When your vegetables are cooked, add them to a large dish, along with the bulgur wheat, chickpeas, capers, sultanas and chives. Toss gently to combine. Pour on your dressing, I generally use about half of it and pop the rest in the fridge for another delicious day. Toss gently again and top with your toasted pine nuts.

     Dressing

  • 1/3 cup extra virgin olive oil
  • 1/4 cup apple cider vinegar
  • 1 Tbsp honey
  • 1/2 Tbsp dijion mustard
  • 2 tsp salt
  • 1 tsp  ground cumin
  • 1/2 tsp  turmeric
  • 1/2 tsp  ground coriander
  • 1/2 tsp ground cardamom
  • 1/4 tsp  cayenne pepper
  • 1/4 tsp  ground cloves
  • 1/4 tsp  freshly grated nutmeg
  • 1/4 tsp  ground cinnamon
Add dressing ingredients to a jar, screw the lid on tight and shake vigorously till combined.

San Choy Bow.

From Vegan Easy.

Serves 4



2 tbsp olive oil
1 small onion, chopped
2 garlic cloves, minced
1 red chilli, deseeded and finely chopped
1 tbsp grated fresh ginger
500g mushrooms, chopped
1 carrot, grated
300g (1 packet) Sanitarium Vegie Delights Mince
1/2 cup vegetable stock
2 tbsp lime juice
1 tbsp sweet soy sauce
1 handful fresh, chopped coriander
1 cos lettuce, carefully remove and wash leaves
Sweet chilli sauce to serve

Heat wok over high heat. Add oil, onion and garlic. Stir fry for three minutes. Add chilli, ginger, mushroom, stir-fry for a further three minutes.
Mix in veggie mince and stir-fry for five minutes, breaking up the lumps as you go. Add the stock and bring to boil. Reduce to a medium-low heat and simmer for 10 minutes or until the stock has been absorbed.

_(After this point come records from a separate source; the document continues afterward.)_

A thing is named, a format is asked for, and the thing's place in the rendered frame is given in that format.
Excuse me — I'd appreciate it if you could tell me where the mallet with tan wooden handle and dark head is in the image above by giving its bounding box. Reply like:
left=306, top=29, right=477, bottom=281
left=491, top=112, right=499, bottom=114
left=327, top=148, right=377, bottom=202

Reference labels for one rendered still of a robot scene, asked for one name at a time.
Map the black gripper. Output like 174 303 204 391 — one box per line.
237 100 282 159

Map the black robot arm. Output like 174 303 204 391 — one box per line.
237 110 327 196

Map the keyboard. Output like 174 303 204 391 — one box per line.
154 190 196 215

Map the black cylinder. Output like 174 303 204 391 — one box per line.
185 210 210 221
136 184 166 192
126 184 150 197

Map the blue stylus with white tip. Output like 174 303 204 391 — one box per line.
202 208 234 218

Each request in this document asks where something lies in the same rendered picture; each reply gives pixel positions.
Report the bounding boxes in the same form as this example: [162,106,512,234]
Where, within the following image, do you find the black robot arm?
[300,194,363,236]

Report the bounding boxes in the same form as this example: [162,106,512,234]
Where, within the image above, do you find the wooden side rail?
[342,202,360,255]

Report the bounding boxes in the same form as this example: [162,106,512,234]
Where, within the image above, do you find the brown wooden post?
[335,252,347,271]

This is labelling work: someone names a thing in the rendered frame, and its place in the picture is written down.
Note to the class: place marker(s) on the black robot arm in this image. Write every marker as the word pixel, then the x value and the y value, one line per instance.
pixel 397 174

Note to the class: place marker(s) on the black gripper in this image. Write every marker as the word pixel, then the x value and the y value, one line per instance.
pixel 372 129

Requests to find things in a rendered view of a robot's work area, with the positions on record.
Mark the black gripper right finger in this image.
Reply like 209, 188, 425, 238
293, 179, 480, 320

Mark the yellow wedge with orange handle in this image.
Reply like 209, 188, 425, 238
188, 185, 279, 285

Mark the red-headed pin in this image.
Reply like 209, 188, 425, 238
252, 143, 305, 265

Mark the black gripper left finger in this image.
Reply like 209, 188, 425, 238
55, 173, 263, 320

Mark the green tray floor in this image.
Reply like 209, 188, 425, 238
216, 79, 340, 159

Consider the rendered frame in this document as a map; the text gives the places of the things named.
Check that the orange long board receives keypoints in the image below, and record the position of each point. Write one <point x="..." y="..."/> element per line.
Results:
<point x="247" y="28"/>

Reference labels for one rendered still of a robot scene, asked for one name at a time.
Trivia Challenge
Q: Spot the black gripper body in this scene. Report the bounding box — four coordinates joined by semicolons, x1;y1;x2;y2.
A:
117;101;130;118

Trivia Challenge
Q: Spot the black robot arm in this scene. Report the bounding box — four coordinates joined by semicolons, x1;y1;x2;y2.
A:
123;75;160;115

Stir through lime juice, soy sauce and coriander.
Arrange lettuce leaves and top with the mixture. Serve hot with sweet chilli sauce.

Tuesday, 4 June 2013

Asparagus and sundried tomato quiche.

From The Sweet Life Online.


CHEF'S NOTE:

This was a damned fine lunch.  I added garlic powder and miso paste and a smidgen more milk to the tofu mix to make it creamier and saltier.  Served with green bean and walnut salad.  HELL YEAH.




Asparagus and Sun-dried Tomato Quiche
makes  one 9” pie (or two 6” pies)
1 vegan pie crust*
(1) 14 ounce block of medium/firm tofu, drained
3 tbsp nutritional yeast
1 tbsp non-dairy milk or creamer (I used Wildwood soy creamer)
1 tbsp + 1 tsp all purpose flour
1 tsp dehydrated minced onion
1/2 tsp lemon juice
1/2 tsp turmeric
1/2 tsp sea salt
1/4 tsp liquid smoke
1 tbsp canola oil
1/4 cup white onion, minced
1 cup fresh asparagus, chopped
3 tbsp dried tomatoes, chopped
1 tbsp fresh basil, chopped
1/3 cup vegan cheese (I used Diaya’s Mozzarella)
salt and pepper
*I don’t like admitting it, but I am not a fan of making my own pie crusts. For this recipe I bought (2) frozen 6” crusts and saved myself a lot of mess and hassel. However, if you want to make your own, I’ve linked to Savvy Vegetarian’s Pie Crust (above) which is a great, easy, and versatile recipe.  
Prepare pie crust according to directions and place in the freezer while making the filling.
Preheat the oven to 350 degrees F. In a small skillet heat 1 tbsp oil over medium heat. Add onions and saute until translucent and fragrant (about three minutes). Add asparagus and tomatoes and saute for another three minutes until asparagus becomes slightly tender. Remove from heat and set aside.
In a food processor or blender combine tofu, nutritional yeast, non-dairy milk, flour, onions, turmeric,  liquid smoke, lemon juice, and sea salt until smooth. Transfer to a bowl. Add asparagus mixture, fresh basil, and vegan cheese and stir everything together. Season with salt and pepper to taste.
Spoon filling into chilled pie crust, smoothing over the top. Bake for 30-45 minutes until top has browned slightly and a knife inserted in the middle comes out clean.
Remove from heat and allow to cool for 20 minutes before slicing.  Serve warm.